In fact, taking a daily B vitamin or multivitamin which includes B vitamins is very healthy for your body.
Can I Take Vitamin B12 and Vitamin D Together?
Yes, you certainly can. You can take a multivitamin that includes both of these, or separate D and B12 vitamins with no negative consequences at all.
Vitamin B12 is a nutrient that is crucial for various bodily processes, including making red blood cells, the synthesis of DNA, and supporting neurological function.
It’s crucial that you keep your levels of this vitamin up, as having a deficiency can lead to a number of health problems.

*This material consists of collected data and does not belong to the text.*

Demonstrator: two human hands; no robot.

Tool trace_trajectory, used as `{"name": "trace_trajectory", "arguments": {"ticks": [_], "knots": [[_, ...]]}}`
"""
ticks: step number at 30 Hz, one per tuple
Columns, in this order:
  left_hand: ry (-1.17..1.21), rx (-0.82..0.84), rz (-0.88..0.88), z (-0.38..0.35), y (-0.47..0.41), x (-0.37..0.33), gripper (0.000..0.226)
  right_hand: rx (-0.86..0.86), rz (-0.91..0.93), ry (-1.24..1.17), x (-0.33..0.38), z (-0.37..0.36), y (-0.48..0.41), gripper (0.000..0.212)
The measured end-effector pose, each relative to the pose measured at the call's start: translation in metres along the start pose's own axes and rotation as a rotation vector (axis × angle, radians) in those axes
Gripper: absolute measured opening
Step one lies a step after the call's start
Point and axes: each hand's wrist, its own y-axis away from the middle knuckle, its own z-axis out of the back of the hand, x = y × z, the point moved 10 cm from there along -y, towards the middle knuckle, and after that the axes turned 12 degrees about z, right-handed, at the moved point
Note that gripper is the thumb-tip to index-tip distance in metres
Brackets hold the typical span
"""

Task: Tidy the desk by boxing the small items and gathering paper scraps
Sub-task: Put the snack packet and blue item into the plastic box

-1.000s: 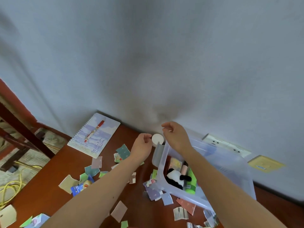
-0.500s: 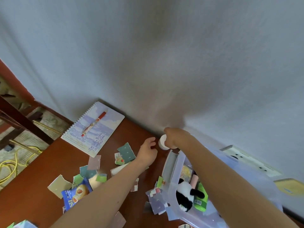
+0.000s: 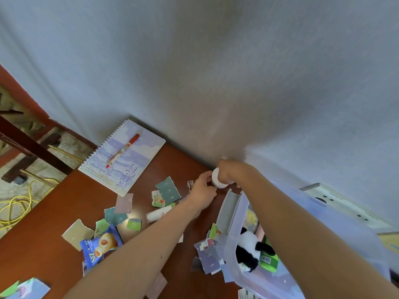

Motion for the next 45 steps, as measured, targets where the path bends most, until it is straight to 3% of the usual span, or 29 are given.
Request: {"name": "trace_trajectory", "arguments": {"ticks": [8,11,17,27,34,40,45], "knots": [[-0.059,-0.15,-0.093,0.03,0.029,-0.009,0.075,-0.209,0.08,-0.138,0.027,0.018,0.018,0.03],[0.029,-0.175,-0.128,0.044,0.048,-0.012,0.072,-0.319,0.116,-0.164,0.041,0.024,0.033,0.026],[0.136,-0.202,-0.17,0.069,0.091,-0.011,0.056,-0.504,0.205,-0.482,0.07,0.024,0.068,0.027],[0.229,-0.302,-0.196,0.127,0.162,0.029,0.052,-0.751,0.264,-0.924,0.113,-0.019,0.113,0.033],[0.278,-0.373,-0.159,0.185,0.2,0.08,0.056,-0.647,0.303,-0.994,0.163,-0.07,0.111,0.032],[0.359,-0.381,-0.133,0.214,0.218,0.112,0.045,-0.581,0.333,-1.008,0.2,-0.1,0.11,0.028],[0.395,-0.44,-0.09,0.232,0.223,0.132,0.061,-0.496,0.364,-0.957,0.219,-0.12,0.1,0.024]]}}
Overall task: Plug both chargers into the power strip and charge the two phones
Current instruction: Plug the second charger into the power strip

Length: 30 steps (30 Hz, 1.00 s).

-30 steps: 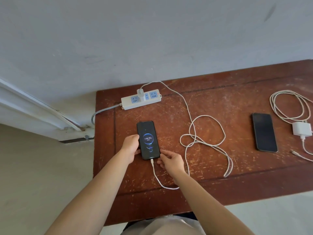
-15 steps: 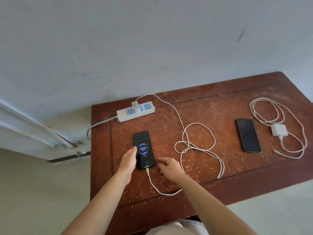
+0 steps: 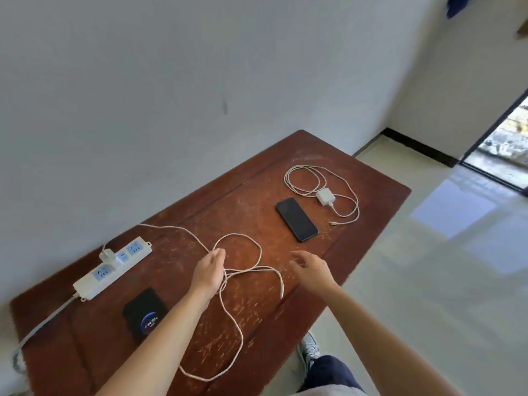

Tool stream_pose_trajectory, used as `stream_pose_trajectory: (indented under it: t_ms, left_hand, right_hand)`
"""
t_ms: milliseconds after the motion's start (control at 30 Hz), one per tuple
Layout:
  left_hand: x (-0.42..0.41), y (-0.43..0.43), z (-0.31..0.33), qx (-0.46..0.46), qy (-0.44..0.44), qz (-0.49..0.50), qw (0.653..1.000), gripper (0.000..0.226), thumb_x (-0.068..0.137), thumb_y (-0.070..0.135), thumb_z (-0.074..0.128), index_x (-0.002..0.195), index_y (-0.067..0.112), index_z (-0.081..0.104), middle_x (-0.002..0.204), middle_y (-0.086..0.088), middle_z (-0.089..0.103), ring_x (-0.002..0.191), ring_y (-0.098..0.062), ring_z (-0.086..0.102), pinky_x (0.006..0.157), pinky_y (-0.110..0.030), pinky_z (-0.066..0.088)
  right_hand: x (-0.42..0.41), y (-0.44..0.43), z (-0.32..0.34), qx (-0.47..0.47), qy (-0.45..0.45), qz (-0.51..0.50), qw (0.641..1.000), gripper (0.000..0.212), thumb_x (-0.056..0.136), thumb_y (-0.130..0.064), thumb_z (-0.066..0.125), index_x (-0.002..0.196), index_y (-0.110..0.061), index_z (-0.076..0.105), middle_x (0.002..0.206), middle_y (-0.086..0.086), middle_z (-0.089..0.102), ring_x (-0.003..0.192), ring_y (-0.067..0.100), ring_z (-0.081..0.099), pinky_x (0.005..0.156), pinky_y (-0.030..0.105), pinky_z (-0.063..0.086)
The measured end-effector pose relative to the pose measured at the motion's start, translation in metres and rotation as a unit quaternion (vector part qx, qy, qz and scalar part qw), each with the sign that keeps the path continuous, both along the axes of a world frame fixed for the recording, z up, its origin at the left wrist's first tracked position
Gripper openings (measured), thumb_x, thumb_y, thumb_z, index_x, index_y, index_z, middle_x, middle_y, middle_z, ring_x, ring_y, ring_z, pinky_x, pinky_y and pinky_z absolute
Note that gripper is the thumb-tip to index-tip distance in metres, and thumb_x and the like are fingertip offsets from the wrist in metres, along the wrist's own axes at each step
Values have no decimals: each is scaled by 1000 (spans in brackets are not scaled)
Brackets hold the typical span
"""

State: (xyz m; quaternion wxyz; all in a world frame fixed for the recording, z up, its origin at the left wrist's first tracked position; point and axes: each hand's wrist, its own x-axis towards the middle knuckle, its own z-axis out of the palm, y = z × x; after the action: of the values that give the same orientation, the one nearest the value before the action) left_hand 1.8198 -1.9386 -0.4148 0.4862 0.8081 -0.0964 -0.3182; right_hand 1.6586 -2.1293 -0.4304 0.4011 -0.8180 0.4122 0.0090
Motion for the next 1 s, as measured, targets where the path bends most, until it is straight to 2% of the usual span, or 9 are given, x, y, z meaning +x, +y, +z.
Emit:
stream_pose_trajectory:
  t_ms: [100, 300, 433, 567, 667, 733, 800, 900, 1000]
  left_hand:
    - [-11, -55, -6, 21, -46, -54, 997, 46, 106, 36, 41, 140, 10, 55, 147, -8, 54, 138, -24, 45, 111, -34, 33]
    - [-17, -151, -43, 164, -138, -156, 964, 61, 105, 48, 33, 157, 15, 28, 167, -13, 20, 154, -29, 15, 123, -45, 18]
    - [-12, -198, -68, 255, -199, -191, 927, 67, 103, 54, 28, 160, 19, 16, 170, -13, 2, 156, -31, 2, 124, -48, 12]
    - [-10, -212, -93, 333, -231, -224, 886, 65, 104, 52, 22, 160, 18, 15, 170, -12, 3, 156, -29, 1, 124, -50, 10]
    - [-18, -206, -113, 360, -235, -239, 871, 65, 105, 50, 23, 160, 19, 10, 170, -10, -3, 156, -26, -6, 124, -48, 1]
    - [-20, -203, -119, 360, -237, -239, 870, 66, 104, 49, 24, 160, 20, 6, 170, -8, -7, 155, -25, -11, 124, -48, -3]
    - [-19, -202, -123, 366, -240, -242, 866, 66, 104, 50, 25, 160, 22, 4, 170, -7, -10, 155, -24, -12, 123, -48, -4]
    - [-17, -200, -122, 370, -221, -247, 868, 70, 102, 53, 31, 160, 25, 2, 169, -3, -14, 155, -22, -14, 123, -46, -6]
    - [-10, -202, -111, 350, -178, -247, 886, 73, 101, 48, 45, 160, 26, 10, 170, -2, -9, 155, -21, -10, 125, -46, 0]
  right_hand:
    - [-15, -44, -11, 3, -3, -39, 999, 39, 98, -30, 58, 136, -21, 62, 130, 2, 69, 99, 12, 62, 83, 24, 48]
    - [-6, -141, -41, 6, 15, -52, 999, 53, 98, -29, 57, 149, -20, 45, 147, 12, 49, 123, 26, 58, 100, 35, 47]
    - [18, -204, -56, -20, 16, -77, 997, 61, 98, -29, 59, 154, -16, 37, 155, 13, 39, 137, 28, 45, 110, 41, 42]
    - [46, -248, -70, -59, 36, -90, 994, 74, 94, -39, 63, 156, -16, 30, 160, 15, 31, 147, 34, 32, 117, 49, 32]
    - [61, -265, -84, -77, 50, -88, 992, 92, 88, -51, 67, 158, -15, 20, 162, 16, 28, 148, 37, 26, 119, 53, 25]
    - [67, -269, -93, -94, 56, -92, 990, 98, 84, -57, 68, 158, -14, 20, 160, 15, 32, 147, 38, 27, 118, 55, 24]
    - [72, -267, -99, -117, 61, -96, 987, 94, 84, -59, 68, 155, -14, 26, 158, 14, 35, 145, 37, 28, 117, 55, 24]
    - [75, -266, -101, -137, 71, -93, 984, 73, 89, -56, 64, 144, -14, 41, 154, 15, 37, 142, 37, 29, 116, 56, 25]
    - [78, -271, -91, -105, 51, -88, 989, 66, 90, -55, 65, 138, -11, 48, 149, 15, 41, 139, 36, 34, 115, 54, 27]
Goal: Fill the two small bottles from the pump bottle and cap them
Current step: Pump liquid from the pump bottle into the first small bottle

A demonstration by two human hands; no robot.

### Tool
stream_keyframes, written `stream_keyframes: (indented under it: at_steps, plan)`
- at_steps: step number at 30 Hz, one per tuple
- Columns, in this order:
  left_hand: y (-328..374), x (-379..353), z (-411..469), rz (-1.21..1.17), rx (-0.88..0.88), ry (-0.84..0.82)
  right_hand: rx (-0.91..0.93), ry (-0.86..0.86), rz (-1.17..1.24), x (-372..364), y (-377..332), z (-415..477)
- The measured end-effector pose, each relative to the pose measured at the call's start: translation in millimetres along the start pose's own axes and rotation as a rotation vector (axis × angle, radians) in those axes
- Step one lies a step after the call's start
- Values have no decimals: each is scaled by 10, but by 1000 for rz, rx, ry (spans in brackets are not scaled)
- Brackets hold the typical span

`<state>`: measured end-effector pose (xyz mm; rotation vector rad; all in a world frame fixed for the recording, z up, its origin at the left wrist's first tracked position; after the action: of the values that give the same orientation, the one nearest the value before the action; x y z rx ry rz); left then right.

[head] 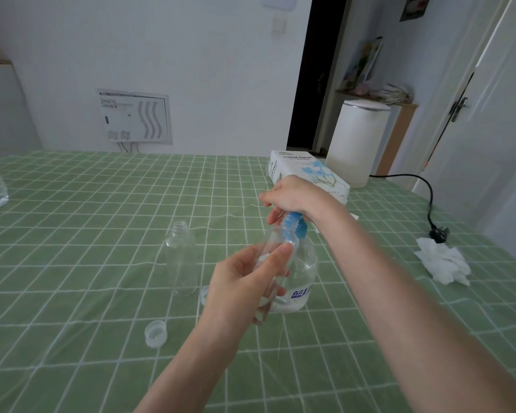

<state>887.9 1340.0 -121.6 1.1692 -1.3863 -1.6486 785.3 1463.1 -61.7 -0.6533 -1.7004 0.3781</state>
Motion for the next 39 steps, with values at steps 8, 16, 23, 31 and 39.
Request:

In order to do this, eat foods like beef, salmon, liver, cheese, clams, chicken, and trout. In addition, you may consider taking a supplement in the form of either a multivitamin or a B vitamin complex.
Making sure you have the appropriate levels of Vitamin B12 can also help with several health problems, including nerve damage, cardiovascular disease, dementia, and megaloblastic anemia.
There’s no evidence that it can raise energy levels or increase your athletic performance.
Taking vitamin B12 supplements should be one part of an overall healthy lifestyle, including a diet rich in vitamins and minerals and physical exercise several times a week.